### Brief
Print exactly the lines below between the line holding "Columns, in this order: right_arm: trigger" and the line holding "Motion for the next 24", inclusive, and nothing more.

### The data
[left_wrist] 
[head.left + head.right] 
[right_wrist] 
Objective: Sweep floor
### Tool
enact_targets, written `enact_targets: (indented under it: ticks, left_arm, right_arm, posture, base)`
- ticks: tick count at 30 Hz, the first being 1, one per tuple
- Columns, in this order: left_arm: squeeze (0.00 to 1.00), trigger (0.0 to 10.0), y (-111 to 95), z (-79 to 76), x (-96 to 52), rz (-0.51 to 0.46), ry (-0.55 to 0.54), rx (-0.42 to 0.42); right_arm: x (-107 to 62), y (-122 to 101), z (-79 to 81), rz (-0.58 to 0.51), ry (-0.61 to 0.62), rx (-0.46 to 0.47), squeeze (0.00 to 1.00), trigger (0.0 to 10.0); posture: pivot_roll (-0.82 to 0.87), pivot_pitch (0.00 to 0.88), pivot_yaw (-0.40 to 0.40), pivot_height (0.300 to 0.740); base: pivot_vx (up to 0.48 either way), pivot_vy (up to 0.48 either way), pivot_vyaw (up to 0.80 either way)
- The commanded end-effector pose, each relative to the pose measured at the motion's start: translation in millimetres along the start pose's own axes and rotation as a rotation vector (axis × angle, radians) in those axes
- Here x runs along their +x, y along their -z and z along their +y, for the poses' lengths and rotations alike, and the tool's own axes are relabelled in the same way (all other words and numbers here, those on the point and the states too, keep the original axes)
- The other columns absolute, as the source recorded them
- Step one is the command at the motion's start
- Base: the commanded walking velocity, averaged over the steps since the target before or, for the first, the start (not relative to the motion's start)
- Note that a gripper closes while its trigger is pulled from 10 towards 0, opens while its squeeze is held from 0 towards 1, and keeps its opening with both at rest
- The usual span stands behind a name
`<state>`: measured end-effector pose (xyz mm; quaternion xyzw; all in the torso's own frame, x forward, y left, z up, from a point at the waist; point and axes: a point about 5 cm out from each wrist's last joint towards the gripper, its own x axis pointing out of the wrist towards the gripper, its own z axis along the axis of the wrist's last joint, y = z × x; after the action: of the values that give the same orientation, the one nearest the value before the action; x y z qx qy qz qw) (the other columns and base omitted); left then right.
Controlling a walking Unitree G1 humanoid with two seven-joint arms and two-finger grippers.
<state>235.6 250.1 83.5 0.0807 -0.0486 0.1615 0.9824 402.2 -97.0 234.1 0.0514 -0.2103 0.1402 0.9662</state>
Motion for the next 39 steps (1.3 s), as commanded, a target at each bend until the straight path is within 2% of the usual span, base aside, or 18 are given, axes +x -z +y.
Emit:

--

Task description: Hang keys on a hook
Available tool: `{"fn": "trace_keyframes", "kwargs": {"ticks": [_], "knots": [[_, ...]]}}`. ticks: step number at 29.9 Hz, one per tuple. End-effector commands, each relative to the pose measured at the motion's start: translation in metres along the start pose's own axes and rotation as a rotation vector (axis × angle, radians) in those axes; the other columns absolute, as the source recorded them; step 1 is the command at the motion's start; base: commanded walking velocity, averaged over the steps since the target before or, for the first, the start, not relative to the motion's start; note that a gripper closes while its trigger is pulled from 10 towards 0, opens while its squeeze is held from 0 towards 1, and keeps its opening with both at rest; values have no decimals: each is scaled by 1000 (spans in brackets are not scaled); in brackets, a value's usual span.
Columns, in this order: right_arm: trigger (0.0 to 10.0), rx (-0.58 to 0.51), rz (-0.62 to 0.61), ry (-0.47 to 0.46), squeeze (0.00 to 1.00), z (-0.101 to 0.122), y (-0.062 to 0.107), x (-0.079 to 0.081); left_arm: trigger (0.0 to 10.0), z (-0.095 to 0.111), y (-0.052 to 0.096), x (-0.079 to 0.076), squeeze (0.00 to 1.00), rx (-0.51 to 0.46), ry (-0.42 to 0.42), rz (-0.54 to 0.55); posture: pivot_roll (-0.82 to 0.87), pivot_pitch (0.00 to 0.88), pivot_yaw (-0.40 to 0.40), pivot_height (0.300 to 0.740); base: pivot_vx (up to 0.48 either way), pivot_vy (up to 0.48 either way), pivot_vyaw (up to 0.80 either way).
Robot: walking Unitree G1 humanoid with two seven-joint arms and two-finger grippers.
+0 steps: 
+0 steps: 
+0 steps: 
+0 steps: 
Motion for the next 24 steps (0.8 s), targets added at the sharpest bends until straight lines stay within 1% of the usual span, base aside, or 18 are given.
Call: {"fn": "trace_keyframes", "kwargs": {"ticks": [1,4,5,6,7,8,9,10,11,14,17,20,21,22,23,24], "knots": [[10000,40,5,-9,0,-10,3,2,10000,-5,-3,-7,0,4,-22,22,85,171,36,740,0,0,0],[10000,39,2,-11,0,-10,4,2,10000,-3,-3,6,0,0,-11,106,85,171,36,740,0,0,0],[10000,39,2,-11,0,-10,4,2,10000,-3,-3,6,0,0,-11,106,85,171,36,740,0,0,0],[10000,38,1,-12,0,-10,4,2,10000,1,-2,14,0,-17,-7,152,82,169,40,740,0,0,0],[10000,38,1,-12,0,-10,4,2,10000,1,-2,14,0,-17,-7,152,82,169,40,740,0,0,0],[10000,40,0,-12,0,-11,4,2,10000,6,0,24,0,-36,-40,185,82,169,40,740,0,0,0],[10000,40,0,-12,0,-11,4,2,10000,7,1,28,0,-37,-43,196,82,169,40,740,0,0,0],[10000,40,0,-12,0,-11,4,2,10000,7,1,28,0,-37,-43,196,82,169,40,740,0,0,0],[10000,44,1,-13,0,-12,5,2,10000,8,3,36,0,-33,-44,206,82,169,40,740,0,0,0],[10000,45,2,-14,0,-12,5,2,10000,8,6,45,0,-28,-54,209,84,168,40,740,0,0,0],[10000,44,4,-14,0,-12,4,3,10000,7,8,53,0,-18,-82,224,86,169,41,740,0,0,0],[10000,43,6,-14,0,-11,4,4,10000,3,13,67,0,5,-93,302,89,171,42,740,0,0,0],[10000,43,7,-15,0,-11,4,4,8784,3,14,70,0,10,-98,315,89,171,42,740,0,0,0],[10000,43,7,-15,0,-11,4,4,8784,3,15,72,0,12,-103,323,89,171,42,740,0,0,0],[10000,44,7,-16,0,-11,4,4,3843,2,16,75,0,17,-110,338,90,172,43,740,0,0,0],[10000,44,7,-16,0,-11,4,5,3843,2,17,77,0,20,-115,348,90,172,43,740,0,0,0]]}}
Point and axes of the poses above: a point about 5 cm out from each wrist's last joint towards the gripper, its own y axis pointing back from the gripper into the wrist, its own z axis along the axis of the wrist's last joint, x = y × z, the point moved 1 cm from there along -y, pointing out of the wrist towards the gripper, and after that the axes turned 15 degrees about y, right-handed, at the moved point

### Your response
Columns, in this order: right_arm: trigger (0.0 to 10.0), rx (-0.58 to 0.51), rz (-0.62 to 0.61), ry (-0.47 to 0.46), squeeze (0.00 to 1.00), z (-0.101 to 0.122), y (-0.062 to 0.107), x (-0.079 to 0.081); left_arm: trigger (0.0 to 10.0), z (-0.095 to 0.111), y (-0.052 to 0.096), x (-0.079 to 0.076), squeeze (0.00 to 1.00), rx (-0.51 to 0.46), ry (-0.42 to 0.42), rz (-0.54 to 0.55); posture: pivot_roll (-0.82 to 0.87), pivot_pitch (0.00 to 0.88), pivot_yaw (-0.40 to 0.40), pivot_height (0.300 to 0.740); base: pivot_vx (up to 0.48 either way), pivot_vy (up to 0.48 either way), pivot_vyaw (up to 0.80 either way).
Robot: walking Unitree G1 humanoid with two seven-joint arms and two-finger grippers.
+0 steps: 
+0 steps: 
+0 steps: 
+0 steps: 
Motion for the next 24 steps (0.8 s), targets added at the sharpest bends until straight lines stay within 1% of the usual span, base aside, or 18 are given.

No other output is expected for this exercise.